Statistical processing
Contact info
Science, Technology and CultureAnne-Sofie Dam Bjørkman
+45 20 37 54 60
Get as PDF
The Statistics are compiled annually on the basis of questionnaires. The data collected are validated very carefully focusing on a number of prioritized variables, notably the R&D expenses. This is performed at macro- as well as micro level.
Source data
The Statistics are compiled on the basis of questionnaires. There are separate questionnaires for university hospitals and for other institutions.
Frequency of data collection
Annual.
Data collection
Web-questionnaire.
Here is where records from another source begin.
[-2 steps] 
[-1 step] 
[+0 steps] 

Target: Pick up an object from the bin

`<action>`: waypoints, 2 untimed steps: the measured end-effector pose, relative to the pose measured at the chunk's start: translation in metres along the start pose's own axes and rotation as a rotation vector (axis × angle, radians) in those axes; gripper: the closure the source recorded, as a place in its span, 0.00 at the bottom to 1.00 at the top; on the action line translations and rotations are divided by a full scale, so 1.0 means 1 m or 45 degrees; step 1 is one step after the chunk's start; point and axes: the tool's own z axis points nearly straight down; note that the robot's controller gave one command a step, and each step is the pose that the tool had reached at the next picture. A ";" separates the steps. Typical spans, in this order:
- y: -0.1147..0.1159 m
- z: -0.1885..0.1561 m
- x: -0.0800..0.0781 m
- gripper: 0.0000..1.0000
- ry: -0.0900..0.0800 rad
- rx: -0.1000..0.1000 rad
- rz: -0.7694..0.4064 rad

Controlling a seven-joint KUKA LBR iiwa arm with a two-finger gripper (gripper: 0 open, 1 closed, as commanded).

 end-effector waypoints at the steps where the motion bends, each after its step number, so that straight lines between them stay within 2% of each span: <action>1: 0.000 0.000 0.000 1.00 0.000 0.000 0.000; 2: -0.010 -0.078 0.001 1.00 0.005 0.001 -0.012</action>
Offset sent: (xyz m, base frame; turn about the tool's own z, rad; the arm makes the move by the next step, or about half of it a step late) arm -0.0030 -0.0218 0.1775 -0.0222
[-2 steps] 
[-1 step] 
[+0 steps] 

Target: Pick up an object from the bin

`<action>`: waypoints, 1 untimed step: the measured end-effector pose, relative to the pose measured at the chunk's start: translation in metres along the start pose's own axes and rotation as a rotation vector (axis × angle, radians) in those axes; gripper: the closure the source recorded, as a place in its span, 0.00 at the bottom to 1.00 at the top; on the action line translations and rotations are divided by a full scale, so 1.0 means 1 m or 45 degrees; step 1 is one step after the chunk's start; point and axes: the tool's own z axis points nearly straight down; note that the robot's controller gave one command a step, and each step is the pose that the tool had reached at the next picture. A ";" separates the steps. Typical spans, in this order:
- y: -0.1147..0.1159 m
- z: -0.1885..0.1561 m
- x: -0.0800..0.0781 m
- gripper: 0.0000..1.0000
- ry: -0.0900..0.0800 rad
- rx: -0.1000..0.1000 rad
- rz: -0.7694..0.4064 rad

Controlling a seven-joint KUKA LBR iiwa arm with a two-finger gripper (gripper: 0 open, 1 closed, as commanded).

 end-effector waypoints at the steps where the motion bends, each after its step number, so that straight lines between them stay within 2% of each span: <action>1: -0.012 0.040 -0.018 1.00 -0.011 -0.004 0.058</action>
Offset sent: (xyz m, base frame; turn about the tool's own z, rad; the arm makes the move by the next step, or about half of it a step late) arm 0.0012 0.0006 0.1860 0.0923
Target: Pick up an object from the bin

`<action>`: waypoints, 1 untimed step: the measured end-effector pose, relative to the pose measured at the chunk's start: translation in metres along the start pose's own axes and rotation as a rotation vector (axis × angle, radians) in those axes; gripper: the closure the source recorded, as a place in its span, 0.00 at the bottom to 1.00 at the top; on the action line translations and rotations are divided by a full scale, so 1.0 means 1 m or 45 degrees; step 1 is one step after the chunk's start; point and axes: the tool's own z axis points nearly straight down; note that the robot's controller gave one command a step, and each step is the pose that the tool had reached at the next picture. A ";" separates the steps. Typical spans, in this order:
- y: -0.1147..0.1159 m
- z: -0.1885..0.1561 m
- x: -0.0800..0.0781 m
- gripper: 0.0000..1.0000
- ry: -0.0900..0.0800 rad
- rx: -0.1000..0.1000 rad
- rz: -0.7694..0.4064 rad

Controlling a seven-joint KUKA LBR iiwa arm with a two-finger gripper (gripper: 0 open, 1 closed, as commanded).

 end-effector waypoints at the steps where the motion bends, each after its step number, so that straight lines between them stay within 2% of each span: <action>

A paper version is available on request.
Data validation
A number of variables has been chosen for a intense data validation based on the experience regarding the impact in the total results.
The variables prioritized for the detailed data validation are:
- R&D labour costs
- Other R&D current costs
- R&D expenditures in total
- R&D personel in full time equivalents
- Average labour costs per person (full time equivalents). This variable is calculated using R&D labour costs and R&D personel in full time equivalents.
The variables are numerical and errors in the reported data may have considerable effects in the totals. Hence, they are given special attention in the data validation process.
The remaining variables are also validated and in those cases good estimates for the corrections are pro-rata calculations in case of relative distributions or reportings from the preceding year.
In the micro validation the individual reporting is validated in several levels:
- at the level of variables
- at the level of crossing variables
- at the level of time (years)
- comparison with other data sources
Each variable is validated against its definitions. This is followed by a cross checking with combination of relevant variables. If available, information from historic reporting is introduced in the validation of consistency.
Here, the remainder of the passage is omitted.